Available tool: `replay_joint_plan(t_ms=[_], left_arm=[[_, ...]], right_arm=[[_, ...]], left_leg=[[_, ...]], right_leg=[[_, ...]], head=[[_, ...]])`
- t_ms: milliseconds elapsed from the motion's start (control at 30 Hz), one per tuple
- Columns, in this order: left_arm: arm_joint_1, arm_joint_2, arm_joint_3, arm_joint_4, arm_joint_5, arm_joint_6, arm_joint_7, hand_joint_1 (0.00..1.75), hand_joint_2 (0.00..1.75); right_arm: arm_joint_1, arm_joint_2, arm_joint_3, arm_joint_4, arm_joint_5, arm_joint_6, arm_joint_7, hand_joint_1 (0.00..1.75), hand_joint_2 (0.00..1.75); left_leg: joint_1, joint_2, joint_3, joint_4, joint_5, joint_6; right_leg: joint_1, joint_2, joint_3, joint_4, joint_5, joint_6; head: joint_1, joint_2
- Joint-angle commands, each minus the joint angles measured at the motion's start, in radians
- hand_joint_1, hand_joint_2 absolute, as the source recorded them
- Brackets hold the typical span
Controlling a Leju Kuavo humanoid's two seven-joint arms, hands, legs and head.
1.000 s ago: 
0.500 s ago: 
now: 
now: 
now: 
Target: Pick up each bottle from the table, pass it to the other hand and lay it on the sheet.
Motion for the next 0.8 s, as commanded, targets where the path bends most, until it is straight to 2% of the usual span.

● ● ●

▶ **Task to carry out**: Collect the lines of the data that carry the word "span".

▶ **Solution to this exercise**:
- Brackets hold the typical span
Motion for the next 0.8 s, as commanded, targets where the path bends most, until it is straight to 2% of the usual span.

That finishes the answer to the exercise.